Assignment:
After finding the line containing "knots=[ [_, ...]" below, please output that line and each following one through the line containing "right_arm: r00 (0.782", exactly as written.

Dataset records:
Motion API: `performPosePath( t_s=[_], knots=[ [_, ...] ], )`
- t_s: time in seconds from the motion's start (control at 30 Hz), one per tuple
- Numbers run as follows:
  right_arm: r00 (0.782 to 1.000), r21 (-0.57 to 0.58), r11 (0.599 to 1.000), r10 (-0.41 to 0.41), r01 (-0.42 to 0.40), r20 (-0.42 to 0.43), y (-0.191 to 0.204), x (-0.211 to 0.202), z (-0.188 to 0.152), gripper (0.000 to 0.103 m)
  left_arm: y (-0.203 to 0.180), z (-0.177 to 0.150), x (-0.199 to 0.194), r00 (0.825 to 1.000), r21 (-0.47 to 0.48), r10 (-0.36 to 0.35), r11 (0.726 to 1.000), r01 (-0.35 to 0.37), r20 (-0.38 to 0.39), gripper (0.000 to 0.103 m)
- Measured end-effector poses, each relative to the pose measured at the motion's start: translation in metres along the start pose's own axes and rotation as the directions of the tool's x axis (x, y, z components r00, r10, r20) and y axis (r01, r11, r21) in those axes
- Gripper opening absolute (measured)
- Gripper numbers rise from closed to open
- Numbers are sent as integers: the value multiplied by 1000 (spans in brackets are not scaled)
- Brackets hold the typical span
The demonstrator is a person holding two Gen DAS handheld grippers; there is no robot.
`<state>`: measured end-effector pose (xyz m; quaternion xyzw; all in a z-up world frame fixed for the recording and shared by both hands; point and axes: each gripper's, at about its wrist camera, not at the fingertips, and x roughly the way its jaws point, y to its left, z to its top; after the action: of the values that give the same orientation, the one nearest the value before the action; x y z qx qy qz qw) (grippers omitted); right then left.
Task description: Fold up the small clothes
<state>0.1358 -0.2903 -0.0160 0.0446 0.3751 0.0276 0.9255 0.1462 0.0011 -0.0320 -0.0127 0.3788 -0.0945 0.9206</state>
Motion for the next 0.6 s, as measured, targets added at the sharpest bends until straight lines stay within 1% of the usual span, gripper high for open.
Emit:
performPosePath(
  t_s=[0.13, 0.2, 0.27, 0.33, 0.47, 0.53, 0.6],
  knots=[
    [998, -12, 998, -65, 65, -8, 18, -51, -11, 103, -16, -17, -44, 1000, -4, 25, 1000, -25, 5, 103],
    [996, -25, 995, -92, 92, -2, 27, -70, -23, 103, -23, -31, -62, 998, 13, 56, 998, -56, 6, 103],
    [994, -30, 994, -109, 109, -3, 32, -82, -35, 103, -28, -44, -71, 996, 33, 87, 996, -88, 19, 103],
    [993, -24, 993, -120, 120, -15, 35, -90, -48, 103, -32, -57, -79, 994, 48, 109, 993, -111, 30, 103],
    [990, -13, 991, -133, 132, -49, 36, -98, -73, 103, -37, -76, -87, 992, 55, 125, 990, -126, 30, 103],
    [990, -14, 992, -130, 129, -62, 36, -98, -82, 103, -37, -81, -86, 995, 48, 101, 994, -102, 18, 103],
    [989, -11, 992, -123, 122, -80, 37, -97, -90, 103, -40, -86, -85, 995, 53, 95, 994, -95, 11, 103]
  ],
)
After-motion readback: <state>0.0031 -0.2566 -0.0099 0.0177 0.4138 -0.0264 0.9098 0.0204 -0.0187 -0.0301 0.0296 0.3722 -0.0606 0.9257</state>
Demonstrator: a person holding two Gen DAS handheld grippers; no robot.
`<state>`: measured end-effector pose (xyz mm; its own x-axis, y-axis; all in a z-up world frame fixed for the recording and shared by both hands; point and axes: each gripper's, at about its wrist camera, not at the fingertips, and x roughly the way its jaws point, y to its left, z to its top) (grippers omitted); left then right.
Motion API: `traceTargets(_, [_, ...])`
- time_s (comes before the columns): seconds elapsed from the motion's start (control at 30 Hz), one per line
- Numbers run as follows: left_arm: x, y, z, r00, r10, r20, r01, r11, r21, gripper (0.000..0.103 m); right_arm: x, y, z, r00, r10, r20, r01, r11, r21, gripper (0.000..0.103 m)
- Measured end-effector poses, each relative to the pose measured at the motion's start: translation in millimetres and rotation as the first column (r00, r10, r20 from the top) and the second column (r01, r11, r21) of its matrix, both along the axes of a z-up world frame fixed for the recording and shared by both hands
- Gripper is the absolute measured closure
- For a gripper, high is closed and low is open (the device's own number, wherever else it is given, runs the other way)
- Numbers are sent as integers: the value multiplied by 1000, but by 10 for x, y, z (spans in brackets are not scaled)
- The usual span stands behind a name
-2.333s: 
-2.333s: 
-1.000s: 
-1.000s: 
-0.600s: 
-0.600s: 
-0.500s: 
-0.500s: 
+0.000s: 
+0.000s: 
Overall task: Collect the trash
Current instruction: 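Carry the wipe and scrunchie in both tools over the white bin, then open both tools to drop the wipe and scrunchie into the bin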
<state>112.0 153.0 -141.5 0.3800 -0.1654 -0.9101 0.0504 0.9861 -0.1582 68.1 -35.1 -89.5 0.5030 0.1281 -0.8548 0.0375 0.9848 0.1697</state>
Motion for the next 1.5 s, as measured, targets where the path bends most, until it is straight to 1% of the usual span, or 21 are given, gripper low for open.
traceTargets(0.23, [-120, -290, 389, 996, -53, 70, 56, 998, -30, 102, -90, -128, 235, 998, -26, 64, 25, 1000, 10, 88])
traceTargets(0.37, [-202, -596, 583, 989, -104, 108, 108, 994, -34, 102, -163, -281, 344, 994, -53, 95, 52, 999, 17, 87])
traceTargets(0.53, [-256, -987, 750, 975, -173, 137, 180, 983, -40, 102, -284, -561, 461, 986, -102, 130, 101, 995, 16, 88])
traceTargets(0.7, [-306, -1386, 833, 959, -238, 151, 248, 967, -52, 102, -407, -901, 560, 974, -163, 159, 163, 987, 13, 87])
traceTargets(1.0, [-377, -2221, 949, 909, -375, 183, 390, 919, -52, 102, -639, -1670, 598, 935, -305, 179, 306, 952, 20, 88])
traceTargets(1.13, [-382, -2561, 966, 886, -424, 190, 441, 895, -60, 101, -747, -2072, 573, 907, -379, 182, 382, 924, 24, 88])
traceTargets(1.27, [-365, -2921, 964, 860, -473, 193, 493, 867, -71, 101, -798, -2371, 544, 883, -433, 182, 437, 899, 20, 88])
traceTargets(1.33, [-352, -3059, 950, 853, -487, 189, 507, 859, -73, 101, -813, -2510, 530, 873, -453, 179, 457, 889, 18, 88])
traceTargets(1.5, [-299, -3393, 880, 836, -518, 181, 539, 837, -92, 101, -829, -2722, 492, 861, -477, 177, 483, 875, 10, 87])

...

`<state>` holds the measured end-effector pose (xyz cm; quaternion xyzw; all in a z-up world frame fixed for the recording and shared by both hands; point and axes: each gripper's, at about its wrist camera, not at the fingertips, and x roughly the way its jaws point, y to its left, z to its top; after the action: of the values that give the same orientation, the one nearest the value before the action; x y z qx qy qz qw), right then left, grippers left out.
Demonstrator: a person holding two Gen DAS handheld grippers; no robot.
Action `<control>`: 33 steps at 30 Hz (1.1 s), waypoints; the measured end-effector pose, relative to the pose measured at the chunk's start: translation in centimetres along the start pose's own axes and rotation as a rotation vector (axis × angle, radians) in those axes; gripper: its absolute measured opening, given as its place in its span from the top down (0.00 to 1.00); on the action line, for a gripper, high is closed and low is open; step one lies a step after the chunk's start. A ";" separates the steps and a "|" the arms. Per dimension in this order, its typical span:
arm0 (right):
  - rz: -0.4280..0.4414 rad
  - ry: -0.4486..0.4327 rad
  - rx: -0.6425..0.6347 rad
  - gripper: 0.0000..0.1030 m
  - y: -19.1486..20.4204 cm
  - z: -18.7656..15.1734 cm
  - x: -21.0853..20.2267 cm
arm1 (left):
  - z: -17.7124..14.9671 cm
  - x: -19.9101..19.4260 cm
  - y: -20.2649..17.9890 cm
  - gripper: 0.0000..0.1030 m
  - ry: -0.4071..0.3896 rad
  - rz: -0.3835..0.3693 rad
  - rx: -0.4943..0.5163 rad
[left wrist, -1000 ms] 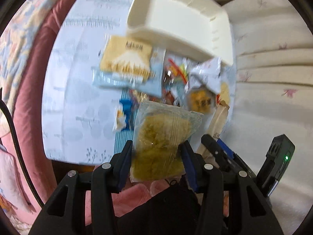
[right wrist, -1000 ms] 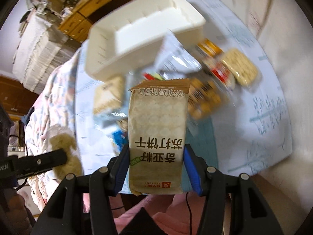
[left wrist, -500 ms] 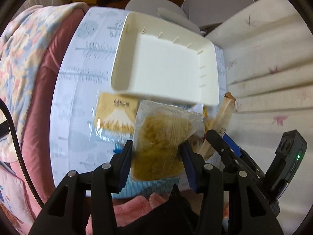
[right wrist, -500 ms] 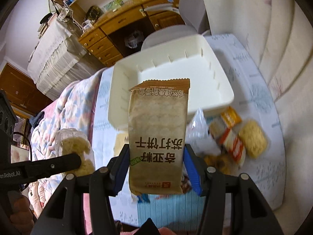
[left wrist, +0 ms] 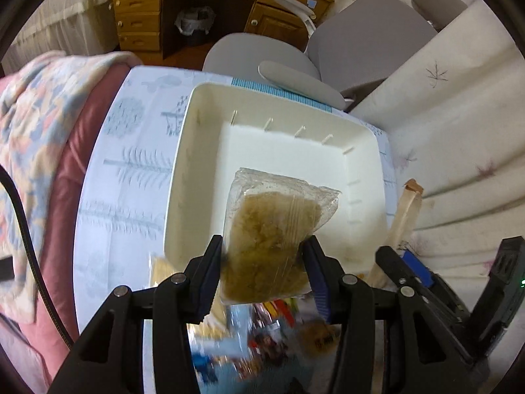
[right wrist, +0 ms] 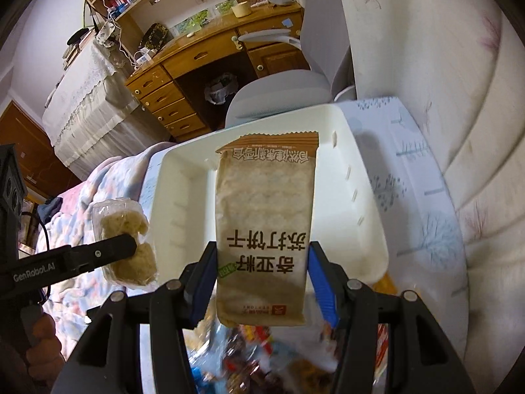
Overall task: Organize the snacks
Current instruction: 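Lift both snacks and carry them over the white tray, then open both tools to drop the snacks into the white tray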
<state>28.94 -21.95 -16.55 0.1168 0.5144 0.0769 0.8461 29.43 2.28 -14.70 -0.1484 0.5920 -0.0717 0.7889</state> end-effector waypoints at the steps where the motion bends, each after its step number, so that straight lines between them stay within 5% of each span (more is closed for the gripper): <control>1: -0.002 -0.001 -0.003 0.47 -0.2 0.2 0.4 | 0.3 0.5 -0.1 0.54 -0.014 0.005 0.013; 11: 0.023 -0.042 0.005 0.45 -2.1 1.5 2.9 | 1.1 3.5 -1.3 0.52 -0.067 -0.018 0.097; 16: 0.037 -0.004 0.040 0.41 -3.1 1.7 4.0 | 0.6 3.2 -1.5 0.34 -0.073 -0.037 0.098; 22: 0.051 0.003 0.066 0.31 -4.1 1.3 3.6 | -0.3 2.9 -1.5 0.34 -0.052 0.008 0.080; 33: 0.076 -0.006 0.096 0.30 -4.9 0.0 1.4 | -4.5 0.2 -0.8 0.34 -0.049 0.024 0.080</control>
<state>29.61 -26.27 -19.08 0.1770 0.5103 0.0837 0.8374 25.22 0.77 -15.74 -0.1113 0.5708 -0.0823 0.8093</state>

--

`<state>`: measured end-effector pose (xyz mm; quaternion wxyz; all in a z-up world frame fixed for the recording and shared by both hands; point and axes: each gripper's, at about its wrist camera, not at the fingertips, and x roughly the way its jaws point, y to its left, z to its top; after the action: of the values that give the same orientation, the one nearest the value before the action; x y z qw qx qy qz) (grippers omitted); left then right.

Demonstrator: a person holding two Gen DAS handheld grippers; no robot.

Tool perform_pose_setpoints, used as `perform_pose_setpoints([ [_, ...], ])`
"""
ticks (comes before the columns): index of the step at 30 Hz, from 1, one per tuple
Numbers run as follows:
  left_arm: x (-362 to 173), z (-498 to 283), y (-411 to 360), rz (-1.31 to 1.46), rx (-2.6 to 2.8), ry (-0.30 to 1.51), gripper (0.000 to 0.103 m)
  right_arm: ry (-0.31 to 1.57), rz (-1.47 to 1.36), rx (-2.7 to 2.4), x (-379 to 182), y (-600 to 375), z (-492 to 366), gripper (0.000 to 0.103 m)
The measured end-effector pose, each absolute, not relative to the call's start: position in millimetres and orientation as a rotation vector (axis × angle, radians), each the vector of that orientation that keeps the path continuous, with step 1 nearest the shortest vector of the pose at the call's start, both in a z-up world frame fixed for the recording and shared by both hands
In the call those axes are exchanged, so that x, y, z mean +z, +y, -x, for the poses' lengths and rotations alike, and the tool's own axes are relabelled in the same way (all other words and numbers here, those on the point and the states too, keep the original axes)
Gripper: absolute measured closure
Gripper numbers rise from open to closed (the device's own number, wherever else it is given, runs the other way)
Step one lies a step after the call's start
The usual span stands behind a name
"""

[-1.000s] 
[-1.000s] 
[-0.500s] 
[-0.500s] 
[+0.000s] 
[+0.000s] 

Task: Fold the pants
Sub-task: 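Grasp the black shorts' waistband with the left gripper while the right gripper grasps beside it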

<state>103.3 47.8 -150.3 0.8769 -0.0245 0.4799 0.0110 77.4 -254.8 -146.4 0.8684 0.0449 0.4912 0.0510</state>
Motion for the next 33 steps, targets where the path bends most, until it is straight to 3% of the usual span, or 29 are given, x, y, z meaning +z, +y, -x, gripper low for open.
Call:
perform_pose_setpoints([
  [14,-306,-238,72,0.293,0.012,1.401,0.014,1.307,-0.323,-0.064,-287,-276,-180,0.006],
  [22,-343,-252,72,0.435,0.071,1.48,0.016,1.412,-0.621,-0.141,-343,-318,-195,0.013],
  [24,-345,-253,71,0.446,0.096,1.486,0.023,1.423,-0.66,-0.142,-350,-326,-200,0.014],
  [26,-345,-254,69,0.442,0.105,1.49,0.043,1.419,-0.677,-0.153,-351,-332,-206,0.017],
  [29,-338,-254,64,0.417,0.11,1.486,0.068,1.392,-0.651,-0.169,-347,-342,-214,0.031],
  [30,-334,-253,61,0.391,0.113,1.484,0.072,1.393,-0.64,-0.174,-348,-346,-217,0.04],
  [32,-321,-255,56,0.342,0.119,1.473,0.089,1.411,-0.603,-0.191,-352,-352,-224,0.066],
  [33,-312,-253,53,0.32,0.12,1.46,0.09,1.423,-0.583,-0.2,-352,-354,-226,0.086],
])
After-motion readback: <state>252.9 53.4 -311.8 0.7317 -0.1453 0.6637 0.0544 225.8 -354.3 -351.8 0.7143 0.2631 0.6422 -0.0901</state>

Solution:
Motion API: `performPosePath( t_s=[_], knots=[ [_, ...] ], )`
- t_s: time in seconds from the motion's start (control at 30 Hz), one per tuple
- Numbers run as follows:
  right_arm: r00 (0.782 to 1.000), r21 (-0.57 to 0.58), r11 (0.599 to 1.000), r10 (-0.41 to 0.41), r01 (-0.42 to 0.40), r20 (-0.42 to 0.43), y (-0.191 to 0.204), x (-0.211 to 0.202), z (-0.188 to 0.152), gripper (0.000 to 0.103 m)

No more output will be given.